O México foi pressionado por meio de tarifas para adotar políticas mais duras de controle migratório. A Colômbia recebeu advertências em função de sua política antidrogas. O Canadá, mesmo sendo aliado histórico, teve sua soberania contestada por suposta omissão no combate ao tráfico de fentanil e por menções provocativas à sua eventual “integração” como 51º estado norte-americano.

Esse padrão não se restringe ao continente americano. A Dinamarca, por exemplo, foi alvo de pressões em razão da Groenlândia, evidenciando que a lógica de barganha é aplicada inclusive contra aliados europeus.

No Brasil, observou-se uma aplicação diferenciada dessa lógica conforme o governo em exercício. Durante a gestão Bolsonaro, houve alinhamento com Washington por afinidade ideológica, mas sem resultados práticos positivos para o comércio ou para a diplomacia brasileira na esfera internacional.

Na atual administração, ideologicamente distante da plataforma de Trump, os mecanismos de pressão permanecem, ainda que sob outras formas. Exemplo emblemático é a recente inclusão do ministro Alexandre de Moraes na lista de sanções da Lei Magnitsky, com base em acusações que extrapolam o escopo original da legislação. A extraterritorialidade jurídica, neste caso, não recorre à força militar, mas sim à imposição de normas e sanções para influenciar decisões domésticas. Trata-se de um uso instrumental da legalidade internacional para condicionar a atuação de atores públicos.

Essa forma de atuação remete à lógica da Doutrina Monroe, não mais expressa por meio de intervenção militar direta, mas por mecanismos normativos e econômicos. Países que não aderem às diretrizes dos Estados Unidos são rotulados como disfuncionais; os que se alinham, recebem promessas de cooperação — nem sempre cumpridas, e quase sempre condicionadas e imensas desvantagens para os países que celebram os pré-acordos.

Disputa por autonomia e exercícios de Resistência

A crescente instrumentalização de normas internacionais por potências hegemônicas — como ilustrado pela atuação dos Estados Unidos ao pressionarem diretamente instituições brasileiras, notadamente o Supremo Tribunal Federal por meio da figura do Ministro Alexandre de Moraes — impõe aos Estados o desafio de repensar suas estratégias de inserção internacional. No caso do Brasil, isso demanda o fortalecimento da capacidade de resposta institucional, a diversificação de parcerias além dos eixos tradicionais — como EUA e China — e a afirmação de pautas próprias em diferentes arenas multilaterais.

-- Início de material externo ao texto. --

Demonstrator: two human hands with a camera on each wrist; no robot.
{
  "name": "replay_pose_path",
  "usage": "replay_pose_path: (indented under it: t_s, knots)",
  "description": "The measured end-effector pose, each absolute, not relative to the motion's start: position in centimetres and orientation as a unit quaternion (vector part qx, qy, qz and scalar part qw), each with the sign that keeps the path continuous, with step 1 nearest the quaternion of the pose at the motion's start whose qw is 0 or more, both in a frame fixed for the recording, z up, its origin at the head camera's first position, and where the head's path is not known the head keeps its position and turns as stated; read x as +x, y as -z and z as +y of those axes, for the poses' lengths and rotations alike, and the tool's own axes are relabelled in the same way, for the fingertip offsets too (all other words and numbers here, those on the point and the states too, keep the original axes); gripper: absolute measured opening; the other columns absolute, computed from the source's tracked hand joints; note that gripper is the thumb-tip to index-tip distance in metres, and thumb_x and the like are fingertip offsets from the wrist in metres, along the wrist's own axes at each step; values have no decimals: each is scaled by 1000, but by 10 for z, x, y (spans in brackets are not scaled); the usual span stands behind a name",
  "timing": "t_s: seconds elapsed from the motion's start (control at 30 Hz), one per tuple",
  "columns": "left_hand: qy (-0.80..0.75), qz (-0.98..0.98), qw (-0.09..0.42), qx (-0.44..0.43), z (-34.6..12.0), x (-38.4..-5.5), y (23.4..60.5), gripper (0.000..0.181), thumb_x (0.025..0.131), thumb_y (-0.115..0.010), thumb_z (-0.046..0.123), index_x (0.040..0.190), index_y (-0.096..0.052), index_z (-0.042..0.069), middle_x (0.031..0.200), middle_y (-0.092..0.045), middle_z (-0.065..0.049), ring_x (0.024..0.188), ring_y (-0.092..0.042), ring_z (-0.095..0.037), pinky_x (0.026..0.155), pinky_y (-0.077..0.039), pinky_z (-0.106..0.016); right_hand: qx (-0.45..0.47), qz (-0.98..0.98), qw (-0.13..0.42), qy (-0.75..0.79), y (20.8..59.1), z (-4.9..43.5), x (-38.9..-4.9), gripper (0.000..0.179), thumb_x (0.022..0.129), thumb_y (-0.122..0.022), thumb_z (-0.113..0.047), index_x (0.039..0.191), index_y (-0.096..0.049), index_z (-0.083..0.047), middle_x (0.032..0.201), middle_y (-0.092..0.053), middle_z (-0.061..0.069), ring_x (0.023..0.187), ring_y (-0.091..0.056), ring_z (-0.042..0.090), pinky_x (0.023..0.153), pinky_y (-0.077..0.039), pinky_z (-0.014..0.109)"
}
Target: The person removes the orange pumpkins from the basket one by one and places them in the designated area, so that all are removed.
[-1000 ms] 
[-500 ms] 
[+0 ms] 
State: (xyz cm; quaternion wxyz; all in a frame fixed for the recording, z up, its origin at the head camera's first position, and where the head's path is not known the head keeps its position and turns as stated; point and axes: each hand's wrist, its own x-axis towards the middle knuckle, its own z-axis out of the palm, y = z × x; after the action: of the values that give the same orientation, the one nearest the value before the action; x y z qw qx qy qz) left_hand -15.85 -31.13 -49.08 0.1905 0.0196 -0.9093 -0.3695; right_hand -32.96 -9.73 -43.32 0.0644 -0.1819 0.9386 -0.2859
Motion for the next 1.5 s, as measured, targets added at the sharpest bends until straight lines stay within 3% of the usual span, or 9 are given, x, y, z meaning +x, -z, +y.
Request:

Enfrentar o atual contexto de coerção política e econômica requer mais do que manifestações de repúdio. Exige a formulação de uma política externa coerente e autônoma, sustentada por instituições sólidas e por redes diplomáticas que incluam países como Índia, países africanos, Coreia do Sul, Japão e as nações do Sudeste Asiático, por exemplo — e um diálogo estratégico com a União Europeia e com o Reino Unido, mesmo diante de suas ambiguidades.

A construção de autonomia produtiva e tecnológica é igualmente indispensável, ampliando a margem de ação interna frente à crescente pressão normativa e regulatória externa.

Vale sublinhar que estar sujeito a pressões externas não configura, por si só, uma violação da soberania. O problema reside na desigualdade estrutural das relações internacionais, que compromete a capacidade de contestação e elimina qualquer expectativa real de reciprocidade. É nesse contexto que emerge o conceito de soberania funcional: a habilidade concreta de formular e executar políticas públicas com base em interesses nacionais, mesmo sob condições adversas e diante de tentativas de imposição unilateral de normas externas.

Nesse cenário, os países latino-americanos enfrentam um impasse. Devem optar entre submeter-se às exigências externas, comprometendo sua autonomia, ou resistir — assumindo os custos políticos e econômicos que tal postura acarreta. Essas estratégias, no entanto, não são mutuamente excludentes. É possível — e necessário — combiná-las de forma pragmática: negociar em frentes onde existam margens para ganhos mútuos, como nas esferas comerciais e financeiras, sem renunciar aos fundamentos institucionais que garantem a integridade do Estado.